### Records provided
===============

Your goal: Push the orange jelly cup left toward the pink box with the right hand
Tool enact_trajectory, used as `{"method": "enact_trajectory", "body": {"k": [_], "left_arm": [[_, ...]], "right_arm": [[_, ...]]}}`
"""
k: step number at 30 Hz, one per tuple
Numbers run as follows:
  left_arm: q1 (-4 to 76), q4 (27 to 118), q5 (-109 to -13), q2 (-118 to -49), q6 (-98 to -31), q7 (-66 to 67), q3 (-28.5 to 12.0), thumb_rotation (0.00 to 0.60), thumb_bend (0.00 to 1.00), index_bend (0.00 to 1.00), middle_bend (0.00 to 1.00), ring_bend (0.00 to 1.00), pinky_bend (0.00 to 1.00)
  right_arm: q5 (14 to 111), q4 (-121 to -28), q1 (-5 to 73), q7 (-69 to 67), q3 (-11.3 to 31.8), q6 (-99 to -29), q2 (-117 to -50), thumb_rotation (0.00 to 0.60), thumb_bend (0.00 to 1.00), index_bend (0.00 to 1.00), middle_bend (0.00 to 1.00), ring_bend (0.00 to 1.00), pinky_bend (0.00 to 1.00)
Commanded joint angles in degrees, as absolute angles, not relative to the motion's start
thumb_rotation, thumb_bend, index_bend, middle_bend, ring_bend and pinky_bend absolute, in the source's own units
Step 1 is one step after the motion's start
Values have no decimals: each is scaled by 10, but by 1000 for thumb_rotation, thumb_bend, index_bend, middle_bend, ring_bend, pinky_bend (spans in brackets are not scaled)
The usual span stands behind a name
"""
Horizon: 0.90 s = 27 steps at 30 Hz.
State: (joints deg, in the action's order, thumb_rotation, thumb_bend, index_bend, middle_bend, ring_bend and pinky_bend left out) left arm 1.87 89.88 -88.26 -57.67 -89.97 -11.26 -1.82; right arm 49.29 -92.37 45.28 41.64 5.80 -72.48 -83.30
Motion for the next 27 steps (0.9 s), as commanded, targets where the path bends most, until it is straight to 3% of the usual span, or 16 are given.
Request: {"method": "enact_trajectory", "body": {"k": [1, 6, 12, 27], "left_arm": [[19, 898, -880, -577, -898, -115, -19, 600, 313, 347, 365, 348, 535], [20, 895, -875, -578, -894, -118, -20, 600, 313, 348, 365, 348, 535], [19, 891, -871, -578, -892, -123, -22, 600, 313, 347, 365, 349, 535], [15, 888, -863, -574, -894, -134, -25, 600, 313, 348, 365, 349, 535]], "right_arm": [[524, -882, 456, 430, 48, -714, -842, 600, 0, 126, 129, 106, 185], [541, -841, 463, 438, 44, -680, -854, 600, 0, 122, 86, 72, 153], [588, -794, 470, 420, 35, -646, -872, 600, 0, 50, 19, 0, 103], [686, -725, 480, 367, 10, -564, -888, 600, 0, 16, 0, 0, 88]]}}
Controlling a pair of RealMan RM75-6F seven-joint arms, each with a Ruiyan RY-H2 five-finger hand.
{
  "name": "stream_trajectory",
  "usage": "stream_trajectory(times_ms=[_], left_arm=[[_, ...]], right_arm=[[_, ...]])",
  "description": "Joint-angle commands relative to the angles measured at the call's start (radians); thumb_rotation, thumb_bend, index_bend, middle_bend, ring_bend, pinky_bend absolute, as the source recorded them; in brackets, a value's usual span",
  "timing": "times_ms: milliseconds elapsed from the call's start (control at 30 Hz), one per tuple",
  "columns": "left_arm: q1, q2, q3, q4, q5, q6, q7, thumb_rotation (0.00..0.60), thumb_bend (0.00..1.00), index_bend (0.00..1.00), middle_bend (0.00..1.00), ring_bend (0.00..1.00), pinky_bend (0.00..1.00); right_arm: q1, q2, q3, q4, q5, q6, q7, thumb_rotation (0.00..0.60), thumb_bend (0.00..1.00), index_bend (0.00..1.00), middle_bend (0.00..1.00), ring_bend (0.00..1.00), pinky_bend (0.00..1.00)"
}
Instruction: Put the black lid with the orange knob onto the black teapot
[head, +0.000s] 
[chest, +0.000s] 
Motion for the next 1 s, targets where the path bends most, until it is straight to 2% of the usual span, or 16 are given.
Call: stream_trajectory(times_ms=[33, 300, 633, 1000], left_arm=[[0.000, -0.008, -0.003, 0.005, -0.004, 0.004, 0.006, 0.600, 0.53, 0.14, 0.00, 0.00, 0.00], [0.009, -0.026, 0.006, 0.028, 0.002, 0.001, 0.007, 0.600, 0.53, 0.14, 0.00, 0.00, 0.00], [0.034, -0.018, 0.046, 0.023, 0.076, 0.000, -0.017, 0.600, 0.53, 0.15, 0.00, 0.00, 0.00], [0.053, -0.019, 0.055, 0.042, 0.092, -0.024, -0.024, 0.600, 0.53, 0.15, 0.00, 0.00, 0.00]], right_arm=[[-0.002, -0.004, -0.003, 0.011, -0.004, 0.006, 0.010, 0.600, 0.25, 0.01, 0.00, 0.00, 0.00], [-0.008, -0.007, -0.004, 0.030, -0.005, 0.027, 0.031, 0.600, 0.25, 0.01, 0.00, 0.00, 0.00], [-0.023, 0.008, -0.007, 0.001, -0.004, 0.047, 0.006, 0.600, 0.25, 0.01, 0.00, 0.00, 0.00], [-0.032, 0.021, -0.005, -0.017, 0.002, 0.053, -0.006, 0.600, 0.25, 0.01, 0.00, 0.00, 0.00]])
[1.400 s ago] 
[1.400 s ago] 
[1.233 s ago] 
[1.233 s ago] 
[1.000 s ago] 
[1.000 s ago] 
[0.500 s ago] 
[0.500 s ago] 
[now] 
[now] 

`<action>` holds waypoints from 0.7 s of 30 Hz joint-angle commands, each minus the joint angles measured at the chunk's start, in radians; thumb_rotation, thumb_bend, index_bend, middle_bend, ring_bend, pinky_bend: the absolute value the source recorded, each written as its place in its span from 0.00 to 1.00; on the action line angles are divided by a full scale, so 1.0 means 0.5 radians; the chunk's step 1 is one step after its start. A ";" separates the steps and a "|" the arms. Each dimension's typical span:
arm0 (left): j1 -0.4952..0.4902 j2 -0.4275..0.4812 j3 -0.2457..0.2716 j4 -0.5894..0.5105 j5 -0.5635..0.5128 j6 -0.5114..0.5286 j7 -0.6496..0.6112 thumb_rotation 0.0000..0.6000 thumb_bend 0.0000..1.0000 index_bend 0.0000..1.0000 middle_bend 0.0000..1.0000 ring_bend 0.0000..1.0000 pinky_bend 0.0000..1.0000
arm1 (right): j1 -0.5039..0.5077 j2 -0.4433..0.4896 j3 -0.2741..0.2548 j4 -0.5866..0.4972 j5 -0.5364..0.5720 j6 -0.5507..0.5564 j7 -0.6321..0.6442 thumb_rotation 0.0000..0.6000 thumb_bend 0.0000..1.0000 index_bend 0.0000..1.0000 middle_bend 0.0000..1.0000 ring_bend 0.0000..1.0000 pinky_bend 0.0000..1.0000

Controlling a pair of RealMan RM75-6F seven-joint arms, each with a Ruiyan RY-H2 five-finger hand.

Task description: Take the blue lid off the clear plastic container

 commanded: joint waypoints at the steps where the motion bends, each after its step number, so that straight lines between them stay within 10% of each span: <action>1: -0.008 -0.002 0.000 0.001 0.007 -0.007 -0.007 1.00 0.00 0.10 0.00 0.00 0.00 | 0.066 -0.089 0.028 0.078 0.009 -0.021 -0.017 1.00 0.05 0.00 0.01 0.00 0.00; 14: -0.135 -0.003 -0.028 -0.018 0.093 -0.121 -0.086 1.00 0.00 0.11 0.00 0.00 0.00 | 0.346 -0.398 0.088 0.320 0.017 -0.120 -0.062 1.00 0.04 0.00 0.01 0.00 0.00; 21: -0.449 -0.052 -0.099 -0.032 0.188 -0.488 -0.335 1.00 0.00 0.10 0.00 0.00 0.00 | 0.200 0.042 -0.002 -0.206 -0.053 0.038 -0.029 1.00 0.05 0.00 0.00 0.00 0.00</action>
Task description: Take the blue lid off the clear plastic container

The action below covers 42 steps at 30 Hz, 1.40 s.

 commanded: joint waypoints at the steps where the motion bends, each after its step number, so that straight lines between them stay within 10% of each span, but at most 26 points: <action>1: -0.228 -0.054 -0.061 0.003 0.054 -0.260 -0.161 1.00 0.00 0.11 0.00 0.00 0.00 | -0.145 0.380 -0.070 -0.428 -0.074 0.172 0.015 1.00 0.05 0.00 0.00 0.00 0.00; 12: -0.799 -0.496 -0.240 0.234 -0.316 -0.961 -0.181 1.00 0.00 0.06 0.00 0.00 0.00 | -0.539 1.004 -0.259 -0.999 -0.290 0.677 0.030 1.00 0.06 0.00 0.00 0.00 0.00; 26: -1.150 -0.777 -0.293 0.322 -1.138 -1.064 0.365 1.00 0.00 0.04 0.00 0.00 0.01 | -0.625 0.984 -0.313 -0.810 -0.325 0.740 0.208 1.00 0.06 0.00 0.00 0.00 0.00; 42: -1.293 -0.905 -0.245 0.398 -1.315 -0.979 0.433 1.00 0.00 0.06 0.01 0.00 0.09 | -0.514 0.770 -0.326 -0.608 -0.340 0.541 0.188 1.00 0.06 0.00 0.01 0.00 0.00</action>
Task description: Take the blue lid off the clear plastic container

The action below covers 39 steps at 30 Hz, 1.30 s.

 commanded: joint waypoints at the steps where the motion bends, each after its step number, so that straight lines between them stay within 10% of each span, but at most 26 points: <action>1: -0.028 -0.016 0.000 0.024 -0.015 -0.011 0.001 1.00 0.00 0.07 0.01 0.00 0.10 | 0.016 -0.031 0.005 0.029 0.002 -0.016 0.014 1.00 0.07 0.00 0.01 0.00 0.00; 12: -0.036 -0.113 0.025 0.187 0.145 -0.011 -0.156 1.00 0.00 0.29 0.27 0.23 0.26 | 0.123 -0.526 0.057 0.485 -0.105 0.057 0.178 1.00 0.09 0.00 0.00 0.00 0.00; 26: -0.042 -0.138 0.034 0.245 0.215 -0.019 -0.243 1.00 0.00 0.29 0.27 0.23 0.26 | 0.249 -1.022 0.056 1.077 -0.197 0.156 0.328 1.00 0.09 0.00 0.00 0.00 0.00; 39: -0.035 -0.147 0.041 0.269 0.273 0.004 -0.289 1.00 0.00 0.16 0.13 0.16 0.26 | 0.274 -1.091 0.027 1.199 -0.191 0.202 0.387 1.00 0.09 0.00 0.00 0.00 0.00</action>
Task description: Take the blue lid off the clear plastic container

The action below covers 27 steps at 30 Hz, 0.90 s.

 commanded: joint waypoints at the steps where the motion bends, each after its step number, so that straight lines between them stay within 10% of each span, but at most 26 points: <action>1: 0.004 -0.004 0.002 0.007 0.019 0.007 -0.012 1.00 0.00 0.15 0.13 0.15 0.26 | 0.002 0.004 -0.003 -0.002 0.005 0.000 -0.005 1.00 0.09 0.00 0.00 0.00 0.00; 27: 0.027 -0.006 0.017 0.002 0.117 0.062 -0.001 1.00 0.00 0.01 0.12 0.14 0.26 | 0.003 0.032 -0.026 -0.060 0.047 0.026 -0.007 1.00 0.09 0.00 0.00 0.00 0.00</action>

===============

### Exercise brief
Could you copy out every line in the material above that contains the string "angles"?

### Problem solution
Commanded joint angles in degrees, as absolute angles, not relative to the motion's start
  "description": "Joint-angle commands relative to the angles measured at the call's start (radians); thumb_rotation, thumb_bend, index_bend, middle_bend, ring_bend, pinky_bend absolute, as the source recorded them; in brackets, a value's usual span",
`<action>` holds waypoints from 0.7 s of 30 Hz joint-angle commands, each minus the joint angles measured at the chunk's start, in radians; thumb_rotation, thumb_bend, index_bend, middle_bend, ring_bend, pinky_bend: the absolute value the source recorded, each written as its place in its span from 0.00 to 1.00; on the action line angles are divided by a full scale, so 1.0 means 0.5 radians; the chunk's step 1 is one step after its start. A ";" separates the steps and a "|" the arms. Each dimension's typical span:

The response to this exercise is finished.